WHAT TO WORK ON: In the entries below, which lines run from the one containing "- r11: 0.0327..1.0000" to the one containing "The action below"? Copy exactly those lines, ends included, and no others.

ENTRIES SUPPLIED:
*** Block opens ***
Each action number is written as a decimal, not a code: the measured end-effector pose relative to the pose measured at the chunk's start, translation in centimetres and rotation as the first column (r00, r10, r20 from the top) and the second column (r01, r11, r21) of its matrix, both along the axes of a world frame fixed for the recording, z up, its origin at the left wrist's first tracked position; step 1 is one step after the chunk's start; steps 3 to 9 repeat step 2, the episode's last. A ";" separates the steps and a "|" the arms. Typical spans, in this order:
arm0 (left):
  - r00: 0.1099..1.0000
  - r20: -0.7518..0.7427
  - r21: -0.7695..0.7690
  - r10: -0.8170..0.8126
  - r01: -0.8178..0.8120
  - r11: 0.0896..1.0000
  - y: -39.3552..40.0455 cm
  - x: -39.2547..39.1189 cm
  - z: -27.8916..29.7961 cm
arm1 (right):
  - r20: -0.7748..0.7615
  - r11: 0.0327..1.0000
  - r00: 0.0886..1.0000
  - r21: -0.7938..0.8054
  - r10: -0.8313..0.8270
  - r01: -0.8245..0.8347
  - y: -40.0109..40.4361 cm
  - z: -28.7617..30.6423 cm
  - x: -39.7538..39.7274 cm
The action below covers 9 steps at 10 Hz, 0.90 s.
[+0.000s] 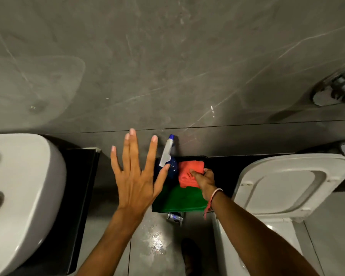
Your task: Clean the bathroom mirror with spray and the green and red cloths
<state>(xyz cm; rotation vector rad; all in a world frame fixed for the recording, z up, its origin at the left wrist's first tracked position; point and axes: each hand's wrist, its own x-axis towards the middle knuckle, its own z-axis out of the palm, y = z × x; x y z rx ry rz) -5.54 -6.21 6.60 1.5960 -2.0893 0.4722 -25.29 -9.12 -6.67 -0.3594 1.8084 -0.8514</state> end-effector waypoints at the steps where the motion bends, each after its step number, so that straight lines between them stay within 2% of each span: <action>1: 0.997 0.066 -0.010 0.046 -0.046 0.999 -1.2 1.8 0.5 | -0.333 0.980 0.922 0.067 0.197 -0.185 -0.2 0.3 0.0; 2: 0.993 0.077 -0.010 0.087 -0.086 0.996 -1.3 2.9 2.5 | -0.667 0.955 0.708 0.019 0.233 -0.297 0.6 2.7 0.5; 9: 0.993 0.077 -0.010 0.087 -0.086 0.996 -1.3 2.9 2.5 | -0.667 0.955 0.708 0.019 0.233 -0.297 0.6 2.7 0.5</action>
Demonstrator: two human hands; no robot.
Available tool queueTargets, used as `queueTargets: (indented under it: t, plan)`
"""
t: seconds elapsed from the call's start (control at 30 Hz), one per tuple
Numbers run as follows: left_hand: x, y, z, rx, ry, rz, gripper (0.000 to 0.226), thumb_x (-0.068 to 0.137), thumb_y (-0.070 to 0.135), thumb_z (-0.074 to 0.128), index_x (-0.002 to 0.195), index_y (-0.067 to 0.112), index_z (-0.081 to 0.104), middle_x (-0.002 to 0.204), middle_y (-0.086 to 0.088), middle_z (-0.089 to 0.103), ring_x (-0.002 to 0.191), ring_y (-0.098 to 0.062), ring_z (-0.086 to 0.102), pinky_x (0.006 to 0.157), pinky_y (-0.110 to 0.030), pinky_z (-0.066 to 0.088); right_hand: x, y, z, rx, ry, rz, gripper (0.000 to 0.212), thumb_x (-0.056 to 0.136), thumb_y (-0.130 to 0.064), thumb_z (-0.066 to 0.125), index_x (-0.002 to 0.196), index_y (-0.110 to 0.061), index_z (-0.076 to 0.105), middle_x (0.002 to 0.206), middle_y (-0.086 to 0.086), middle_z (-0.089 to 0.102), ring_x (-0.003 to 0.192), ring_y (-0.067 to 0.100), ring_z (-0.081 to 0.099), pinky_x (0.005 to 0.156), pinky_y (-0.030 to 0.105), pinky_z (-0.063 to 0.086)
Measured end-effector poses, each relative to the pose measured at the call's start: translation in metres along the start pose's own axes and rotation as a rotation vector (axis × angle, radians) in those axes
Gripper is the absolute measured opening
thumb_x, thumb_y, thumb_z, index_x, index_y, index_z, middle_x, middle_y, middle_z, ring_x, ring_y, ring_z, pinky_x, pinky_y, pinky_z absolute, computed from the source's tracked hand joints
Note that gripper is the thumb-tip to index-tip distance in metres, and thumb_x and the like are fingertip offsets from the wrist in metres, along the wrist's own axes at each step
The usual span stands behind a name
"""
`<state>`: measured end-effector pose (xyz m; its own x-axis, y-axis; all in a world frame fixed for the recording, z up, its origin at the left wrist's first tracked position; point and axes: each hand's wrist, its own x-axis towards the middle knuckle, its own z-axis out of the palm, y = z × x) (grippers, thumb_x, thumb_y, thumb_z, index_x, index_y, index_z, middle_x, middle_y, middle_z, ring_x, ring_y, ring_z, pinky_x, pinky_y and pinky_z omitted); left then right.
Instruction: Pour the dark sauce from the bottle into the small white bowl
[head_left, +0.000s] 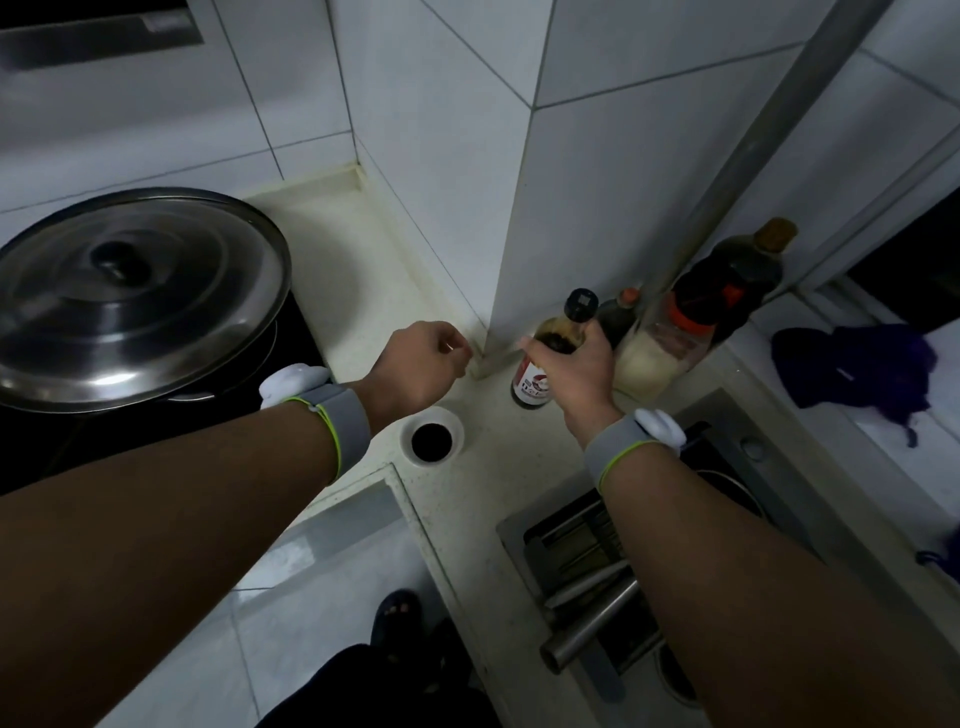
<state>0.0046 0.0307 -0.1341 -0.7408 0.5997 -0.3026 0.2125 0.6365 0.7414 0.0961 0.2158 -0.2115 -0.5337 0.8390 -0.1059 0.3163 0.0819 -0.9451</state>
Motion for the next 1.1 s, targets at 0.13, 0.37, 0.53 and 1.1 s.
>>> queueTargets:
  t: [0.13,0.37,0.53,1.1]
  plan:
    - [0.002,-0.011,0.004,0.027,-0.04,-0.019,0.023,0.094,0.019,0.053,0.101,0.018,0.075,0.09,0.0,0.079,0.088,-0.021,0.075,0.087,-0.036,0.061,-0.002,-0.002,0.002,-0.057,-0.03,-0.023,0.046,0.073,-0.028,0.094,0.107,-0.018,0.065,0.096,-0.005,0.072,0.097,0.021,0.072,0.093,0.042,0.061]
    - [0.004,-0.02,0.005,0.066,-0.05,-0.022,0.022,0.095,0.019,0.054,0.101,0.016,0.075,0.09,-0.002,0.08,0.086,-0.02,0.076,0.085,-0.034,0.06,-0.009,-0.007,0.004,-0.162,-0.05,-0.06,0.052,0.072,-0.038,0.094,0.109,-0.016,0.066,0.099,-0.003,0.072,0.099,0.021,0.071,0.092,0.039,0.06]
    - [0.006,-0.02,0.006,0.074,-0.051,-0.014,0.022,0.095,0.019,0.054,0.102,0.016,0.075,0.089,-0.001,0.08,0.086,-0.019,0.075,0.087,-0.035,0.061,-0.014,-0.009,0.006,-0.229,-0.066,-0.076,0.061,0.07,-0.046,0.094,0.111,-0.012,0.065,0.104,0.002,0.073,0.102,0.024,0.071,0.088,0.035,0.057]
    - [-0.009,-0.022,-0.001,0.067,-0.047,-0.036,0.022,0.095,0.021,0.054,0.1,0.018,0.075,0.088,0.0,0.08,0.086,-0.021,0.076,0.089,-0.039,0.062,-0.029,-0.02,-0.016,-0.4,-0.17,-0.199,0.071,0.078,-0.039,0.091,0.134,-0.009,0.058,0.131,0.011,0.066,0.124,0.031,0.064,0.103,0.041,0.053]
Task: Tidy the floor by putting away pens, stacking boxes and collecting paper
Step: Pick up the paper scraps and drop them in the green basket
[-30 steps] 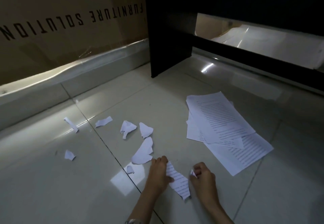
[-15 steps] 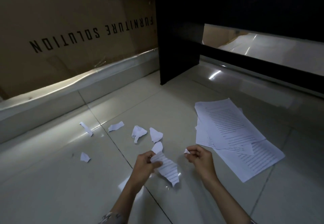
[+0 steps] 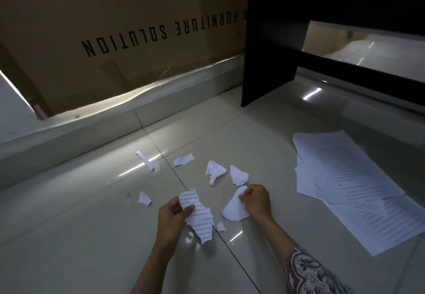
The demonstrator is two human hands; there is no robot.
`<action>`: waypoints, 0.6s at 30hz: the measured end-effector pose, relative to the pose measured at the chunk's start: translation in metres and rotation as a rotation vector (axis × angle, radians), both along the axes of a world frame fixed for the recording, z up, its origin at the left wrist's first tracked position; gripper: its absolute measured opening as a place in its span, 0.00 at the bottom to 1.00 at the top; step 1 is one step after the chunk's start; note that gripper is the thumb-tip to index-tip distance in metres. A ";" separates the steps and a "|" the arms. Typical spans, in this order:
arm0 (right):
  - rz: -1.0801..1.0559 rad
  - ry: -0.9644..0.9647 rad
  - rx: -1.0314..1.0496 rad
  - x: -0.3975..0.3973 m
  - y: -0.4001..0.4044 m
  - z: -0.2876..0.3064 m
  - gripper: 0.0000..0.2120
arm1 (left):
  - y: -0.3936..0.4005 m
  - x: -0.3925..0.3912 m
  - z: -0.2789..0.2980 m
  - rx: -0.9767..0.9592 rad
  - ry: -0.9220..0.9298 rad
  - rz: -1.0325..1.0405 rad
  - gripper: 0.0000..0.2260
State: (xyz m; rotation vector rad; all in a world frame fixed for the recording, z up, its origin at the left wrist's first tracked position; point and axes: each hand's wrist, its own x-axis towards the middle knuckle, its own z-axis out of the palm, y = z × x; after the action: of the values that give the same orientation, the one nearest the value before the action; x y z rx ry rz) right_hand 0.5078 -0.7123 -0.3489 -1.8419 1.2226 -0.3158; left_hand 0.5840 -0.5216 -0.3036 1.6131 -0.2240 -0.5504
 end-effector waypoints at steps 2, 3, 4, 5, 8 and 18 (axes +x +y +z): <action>-0.012 0.058 -0.001 0.002 0.002 -0.002 0.09 | 0.004 0.003 -0.004 0.013 0.006 0.010 0.08; -0.011 0.065 0.009 0.001 0.003 -0.001 0.09 | 0.006 0.004 -0.007 0.016 0.008 0.013 0.09; -0.005 0.075 0.012 -0.001 0.004 -0.001 0.07 | 0.007 0.005 -0.008 0.018 0.016 0.014 0.09; 0.000 0.083 0.010 -0.003 0.004 -0.001 0.06 | 0.008 0.005 -0.010 0.021 0.017 0.010 0.09; 0.014 0.046 0.040 -0.014 0.001 -0.003 0.08 | 0.007 0.006 -0.018 0.040 0.018 -0.030 0.07; 0.008 -0.155 0.090 -0.058 -0.019 0.010 0.02 | -0.030 -0.010 -0.045 0.435 -0.324 -0.401 0.16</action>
State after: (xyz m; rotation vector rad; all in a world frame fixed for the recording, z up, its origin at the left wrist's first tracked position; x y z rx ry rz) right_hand 0.4500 -0.7317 -0.3385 -1.7118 1.1052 -0.3852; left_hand 0.5736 -0.5518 -0.3485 2.0968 -0.7204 -0.6712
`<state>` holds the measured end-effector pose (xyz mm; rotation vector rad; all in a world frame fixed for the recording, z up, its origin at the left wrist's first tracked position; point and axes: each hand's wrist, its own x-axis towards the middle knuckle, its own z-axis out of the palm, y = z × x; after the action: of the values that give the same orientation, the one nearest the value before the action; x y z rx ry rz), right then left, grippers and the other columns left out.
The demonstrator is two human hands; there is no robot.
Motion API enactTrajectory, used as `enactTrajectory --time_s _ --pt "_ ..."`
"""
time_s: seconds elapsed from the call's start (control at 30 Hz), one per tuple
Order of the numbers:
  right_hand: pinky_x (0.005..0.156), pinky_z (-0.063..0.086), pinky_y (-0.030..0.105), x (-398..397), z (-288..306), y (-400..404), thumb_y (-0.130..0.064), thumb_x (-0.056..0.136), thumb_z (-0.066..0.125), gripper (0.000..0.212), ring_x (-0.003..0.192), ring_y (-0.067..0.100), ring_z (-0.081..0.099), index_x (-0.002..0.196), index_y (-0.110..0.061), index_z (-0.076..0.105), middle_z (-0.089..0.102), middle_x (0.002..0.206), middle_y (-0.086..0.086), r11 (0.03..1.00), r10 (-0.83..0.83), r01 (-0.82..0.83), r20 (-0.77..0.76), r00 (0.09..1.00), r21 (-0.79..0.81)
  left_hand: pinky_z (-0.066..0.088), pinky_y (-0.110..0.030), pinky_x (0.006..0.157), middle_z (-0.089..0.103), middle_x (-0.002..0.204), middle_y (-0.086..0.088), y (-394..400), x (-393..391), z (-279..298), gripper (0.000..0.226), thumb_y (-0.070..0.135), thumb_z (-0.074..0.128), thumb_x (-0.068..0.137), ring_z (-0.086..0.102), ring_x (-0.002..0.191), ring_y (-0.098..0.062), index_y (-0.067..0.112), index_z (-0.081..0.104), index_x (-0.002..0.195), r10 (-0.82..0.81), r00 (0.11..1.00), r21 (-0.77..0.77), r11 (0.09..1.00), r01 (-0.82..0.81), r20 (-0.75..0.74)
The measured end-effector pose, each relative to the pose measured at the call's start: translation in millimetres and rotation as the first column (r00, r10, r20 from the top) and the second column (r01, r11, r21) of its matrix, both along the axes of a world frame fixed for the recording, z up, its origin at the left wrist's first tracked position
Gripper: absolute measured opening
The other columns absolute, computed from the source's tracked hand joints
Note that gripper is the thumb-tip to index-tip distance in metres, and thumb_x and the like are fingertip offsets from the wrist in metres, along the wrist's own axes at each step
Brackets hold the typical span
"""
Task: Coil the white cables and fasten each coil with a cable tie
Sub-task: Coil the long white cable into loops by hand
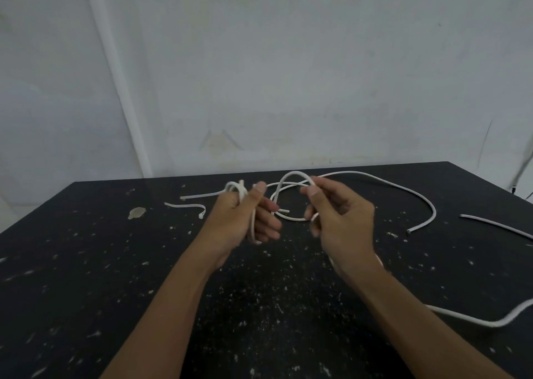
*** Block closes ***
EXERCISE ANSWER:
  - r11: 0.0327..1.0000
  - r00: 0.0886..1.0000
  - r21: -0.7938..0.8054
  - r10: -0.8313..0.8270
  - r01: -0.8245..0.8347
  - y: -40.0109..40.4361 cm
  - z: -28.7617..30.6423 cm
  - x: -39.7538..39.7274 cm
The action below covers 9 steps at 10 Hz, 0.90 s.

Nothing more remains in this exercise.